TASK INSTRUCTIONS.
Please give back word for word the lines of the material below between the line containing "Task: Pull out" and the line containing "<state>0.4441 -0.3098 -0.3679", inclusive.
═════ DATA ═════
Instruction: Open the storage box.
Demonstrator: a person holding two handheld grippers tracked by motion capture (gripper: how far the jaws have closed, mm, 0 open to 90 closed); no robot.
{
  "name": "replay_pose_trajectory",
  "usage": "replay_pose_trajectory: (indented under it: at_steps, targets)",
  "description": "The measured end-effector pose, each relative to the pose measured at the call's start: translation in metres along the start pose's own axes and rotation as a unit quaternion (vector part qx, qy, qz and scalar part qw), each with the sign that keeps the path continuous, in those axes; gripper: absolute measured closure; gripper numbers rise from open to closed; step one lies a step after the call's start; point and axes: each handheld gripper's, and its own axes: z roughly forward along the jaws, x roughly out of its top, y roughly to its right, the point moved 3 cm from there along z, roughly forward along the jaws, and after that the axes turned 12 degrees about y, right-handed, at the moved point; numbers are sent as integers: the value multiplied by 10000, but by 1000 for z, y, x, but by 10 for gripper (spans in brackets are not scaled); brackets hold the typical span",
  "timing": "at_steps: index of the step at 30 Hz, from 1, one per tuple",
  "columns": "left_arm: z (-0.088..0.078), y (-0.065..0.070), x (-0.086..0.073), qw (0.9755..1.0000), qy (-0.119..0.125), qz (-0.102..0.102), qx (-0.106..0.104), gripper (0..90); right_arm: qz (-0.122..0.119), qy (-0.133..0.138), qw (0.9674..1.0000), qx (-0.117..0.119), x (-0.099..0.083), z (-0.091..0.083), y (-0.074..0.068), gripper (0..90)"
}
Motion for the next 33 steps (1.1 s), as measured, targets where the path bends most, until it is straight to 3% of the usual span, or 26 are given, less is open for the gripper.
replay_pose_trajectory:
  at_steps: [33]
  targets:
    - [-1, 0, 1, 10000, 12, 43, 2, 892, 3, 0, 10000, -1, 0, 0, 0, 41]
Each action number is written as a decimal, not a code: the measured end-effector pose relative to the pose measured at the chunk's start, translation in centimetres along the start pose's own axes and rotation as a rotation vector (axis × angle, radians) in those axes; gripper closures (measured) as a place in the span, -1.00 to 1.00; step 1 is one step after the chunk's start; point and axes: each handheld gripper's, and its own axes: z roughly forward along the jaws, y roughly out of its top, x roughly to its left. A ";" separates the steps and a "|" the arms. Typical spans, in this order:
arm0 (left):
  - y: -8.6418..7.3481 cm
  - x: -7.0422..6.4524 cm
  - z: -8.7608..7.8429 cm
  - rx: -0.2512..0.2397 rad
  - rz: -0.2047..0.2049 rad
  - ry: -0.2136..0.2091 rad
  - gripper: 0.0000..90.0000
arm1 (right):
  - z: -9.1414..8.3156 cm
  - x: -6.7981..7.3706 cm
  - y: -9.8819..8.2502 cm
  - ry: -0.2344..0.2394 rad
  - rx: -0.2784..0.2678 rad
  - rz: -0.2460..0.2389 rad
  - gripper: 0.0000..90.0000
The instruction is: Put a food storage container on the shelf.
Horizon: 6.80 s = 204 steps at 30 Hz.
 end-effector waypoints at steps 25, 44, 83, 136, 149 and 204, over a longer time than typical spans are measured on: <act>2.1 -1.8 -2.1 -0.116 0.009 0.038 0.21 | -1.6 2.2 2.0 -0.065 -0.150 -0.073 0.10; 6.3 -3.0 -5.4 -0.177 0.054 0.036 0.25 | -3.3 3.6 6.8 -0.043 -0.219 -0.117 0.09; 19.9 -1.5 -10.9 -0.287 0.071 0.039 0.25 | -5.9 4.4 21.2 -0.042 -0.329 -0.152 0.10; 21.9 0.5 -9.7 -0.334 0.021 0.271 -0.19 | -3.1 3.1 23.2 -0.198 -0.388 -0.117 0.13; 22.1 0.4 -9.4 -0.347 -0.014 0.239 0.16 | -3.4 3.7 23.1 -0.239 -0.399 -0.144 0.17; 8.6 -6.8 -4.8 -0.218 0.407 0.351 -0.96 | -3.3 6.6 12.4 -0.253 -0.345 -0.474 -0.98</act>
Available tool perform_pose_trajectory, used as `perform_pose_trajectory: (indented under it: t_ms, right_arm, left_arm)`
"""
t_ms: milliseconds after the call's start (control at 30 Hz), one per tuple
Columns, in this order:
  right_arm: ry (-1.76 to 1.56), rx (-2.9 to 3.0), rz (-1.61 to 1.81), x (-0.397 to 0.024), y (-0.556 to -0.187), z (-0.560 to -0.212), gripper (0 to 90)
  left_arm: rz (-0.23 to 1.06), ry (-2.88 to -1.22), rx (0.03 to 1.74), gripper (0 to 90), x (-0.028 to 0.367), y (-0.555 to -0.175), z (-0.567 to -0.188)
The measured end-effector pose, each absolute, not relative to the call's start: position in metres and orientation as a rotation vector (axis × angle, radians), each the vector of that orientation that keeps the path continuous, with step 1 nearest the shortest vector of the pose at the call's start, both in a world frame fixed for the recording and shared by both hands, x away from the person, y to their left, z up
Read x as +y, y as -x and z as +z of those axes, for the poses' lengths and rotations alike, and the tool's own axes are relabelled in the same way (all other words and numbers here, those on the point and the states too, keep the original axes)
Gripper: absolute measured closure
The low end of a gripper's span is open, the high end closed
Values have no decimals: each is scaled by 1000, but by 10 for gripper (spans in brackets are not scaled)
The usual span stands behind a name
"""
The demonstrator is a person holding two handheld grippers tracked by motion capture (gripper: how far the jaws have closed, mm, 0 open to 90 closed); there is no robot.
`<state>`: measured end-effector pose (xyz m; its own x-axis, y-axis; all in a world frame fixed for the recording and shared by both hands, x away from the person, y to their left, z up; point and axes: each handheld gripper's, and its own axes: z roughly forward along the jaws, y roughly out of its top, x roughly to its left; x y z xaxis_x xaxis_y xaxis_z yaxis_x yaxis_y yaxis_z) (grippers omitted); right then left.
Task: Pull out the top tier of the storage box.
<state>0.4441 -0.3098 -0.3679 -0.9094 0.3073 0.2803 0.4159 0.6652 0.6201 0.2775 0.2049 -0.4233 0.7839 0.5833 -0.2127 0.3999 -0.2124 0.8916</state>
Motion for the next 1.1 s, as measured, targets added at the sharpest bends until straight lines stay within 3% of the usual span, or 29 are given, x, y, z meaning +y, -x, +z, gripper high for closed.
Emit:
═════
ANSWER TO THIS PROBLEM.
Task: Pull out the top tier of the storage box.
<state>0.4441 -0.3098 -0.3679 -0.9094 0.3073 0.2803 0.4159 0.6652 0.6201 0.2775 0.2049 -0.4233 0.7839 0.5833 -0.2127 0.3999 -0.2124 0.8916</state>

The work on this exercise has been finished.